A AVE defende a suspensão da adjudicação da obra de construção do parque de estacionamento na Caldeiroa – decisão que foi tomada pelo executivo da Câmara Municipal de Guimarães, logo após uma sessão de esclarecimento sobre aquela intervenção.

A AVE – Associação Vimaranense para a Ecologia, levantou um conjunto de questões sobre a construção de um parque de estacionamento na zona tambão do centro histórico de Guimarães, classificado pela UNESCO. A adjudicação da obra foi recentemente aprovada por maioria socialista no executivo municipal.

O parque de estacionamento, que deverá ficar localizado numa parte do interior do quarteirão entre as ruas da Caldeiroa e de Camões não tem obtido consenso – nem político, nem popular. A autarquia organizou no passado 22 de Maio uma sessão de esclarecimento, mas que levava já a construção do parque como dado adquirido.

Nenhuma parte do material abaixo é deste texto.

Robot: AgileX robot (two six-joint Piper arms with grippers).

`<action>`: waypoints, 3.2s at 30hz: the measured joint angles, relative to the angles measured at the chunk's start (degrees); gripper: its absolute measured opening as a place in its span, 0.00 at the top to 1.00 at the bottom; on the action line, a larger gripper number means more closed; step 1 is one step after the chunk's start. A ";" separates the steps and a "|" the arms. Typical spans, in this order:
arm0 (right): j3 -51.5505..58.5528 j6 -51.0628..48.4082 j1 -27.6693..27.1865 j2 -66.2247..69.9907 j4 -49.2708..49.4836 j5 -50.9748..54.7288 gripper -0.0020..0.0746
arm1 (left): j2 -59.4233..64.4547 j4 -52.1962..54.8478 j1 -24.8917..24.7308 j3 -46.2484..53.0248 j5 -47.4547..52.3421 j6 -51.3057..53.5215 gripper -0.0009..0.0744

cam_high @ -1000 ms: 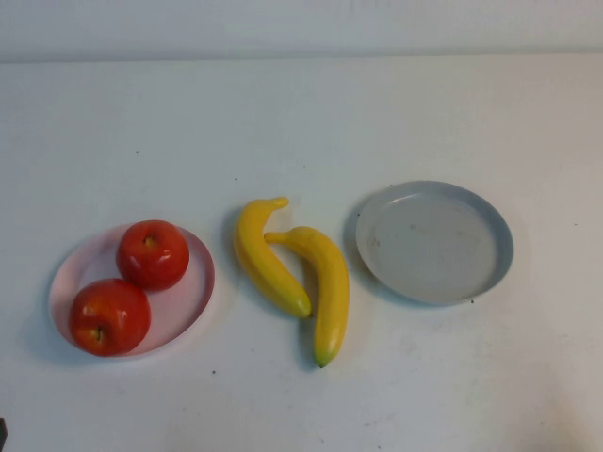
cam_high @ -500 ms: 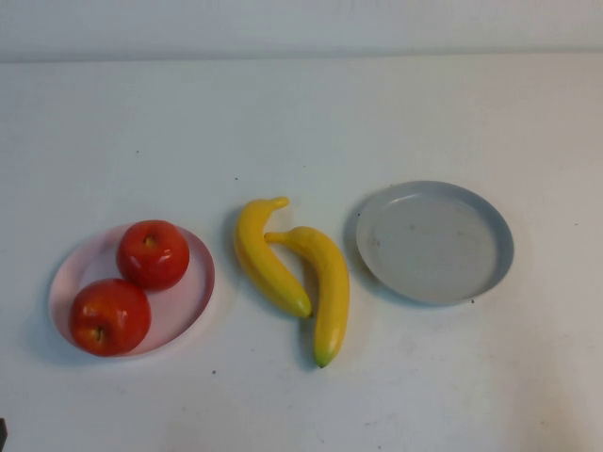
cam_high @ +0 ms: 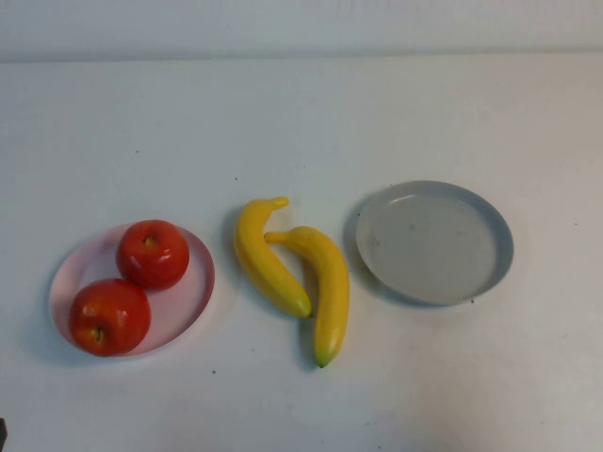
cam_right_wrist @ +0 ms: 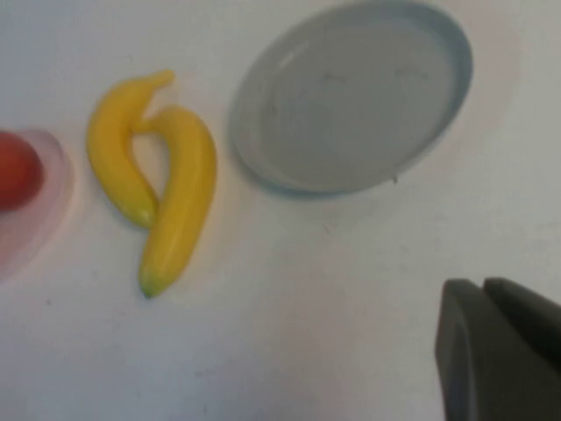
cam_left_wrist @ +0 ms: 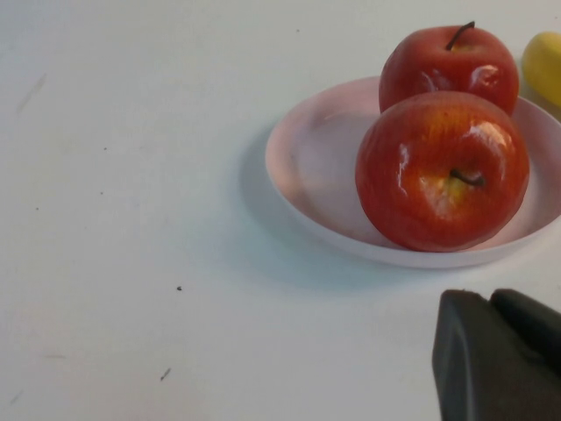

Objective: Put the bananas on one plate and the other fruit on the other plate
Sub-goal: Put another type of fruit in the right plate

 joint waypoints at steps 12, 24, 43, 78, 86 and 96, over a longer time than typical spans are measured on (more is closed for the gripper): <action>-16.29 -1.77 10.63 30.92 -9.49 6.85 1.00 | 0.00 0.00 0.00 0.00 0.00 0.00 0.98; -47.69 4.30 35.04 63.82 -17.34 11.61 0.89 | 0.00 0.00 0.00 0.00 0.00 0.00 0.98; -90.66 17.72 37.20 98.29 -30.28 27.53 0.47 | 0.00 0.09 0.00 0.00 0.00 0.00 0.98; -97.04 19.59 33.18 96.82 -40.69 28.24 0.58 | 0.00 0.09 0.00 0.00 0.00 0.00 0.98; -83.56 20.37 26.08 94.06 -40.89 28.24 0.58 | 0.00 0.09 0.00 0.00 0.00 0.00 0.98; -80.75 22.16 21.27 94.38 -41.96 28.24 0.58 | 0.00 0.09 0.00 0.00 0.00 0.00 0.98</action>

A AVE considera que há falhas na sustentação da necessidade de construção do parque. Entre os argumentos que a associação ecologista vimaranense considera insuficientes, estão tanto a necessidade de aumentar os lugares para estacionamento no centro da cidade de Guimarães, como a clarificação dos impactos que obra poderá vir a ter. A compatibilidade do volume de construção proposto com a escala do edificado antigo é também uma das fragilidades apontadas à solução da Câmara Municipal de Guimarães.

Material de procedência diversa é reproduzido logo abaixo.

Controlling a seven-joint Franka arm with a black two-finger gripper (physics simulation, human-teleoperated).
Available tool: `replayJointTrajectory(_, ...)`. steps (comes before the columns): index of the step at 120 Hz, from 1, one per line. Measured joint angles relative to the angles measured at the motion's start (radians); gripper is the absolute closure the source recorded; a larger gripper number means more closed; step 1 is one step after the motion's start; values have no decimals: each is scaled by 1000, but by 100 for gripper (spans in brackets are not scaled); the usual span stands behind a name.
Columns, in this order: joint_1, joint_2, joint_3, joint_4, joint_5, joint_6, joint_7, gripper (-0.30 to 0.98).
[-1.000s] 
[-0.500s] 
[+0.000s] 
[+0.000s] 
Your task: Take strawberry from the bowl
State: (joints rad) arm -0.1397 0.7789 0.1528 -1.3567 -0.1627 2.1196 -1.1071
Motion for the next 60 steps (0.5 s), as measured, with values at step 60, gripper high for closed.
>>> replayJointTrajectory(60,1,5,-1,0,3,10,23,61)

Além disso a AVE entende que se esgotaram as alternativas quanto à localização de um novo parque de estacionamento, tendo esta solução apresentada como a única capaz de resolver o problema que, no entender da AVE, não se encontra suficientemente sustentado. Assim, a AVE discorda que o logradouro seja ocupado por um volume edificado, numa zona histórica da cidade.

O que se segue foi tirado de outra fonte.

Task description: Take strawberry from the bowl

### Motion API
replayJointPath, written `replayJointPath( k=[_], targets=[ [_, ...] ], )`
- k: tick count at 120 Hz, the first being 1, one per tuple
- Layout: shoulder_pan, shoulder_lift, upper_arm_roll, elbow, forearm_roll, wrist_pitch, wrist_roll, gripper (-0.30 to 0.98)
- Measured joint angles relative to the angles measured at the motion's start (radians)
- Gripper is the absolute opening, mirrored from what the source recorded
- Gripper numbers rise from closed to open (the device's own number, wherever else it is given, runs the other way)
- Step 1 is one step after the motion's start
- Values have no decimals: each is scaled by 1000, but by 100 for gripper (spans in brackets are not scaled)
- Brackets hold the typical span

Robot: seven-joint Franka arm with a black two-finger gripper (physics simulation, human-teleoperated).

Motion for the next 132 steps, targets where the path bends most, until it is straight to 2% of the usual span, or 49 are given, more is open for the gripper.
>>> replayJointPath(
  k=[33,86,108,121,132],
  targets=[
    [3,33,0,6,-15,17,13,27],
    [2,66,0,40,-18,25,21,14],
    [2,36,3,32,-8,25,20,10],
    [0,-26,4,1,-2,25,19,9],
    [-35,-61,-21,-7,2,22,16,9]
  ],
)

A organização não governamental de defesa do ambiente alerta também para os impactos inerentes à impermeabilização dos solos, lembrando que as hortas e os quintais que ocupam os logradouros urbanos, são um importante elemento nos equilíbrios ecológicos da cidade. A AVE aponta ainda para uma lacuna existente no PDM, que não classifica os logradouros como parte da estrutura ecológica do concelho.

O comunicado emitido pela AVE aponta ainda como urgente a definição, por parte da autarquia, de uma política municipal de mobilidade a longo prazo e que esta possa promover a utilização de modos alternativos de transporte, que resultem na redução do uso do automóvel.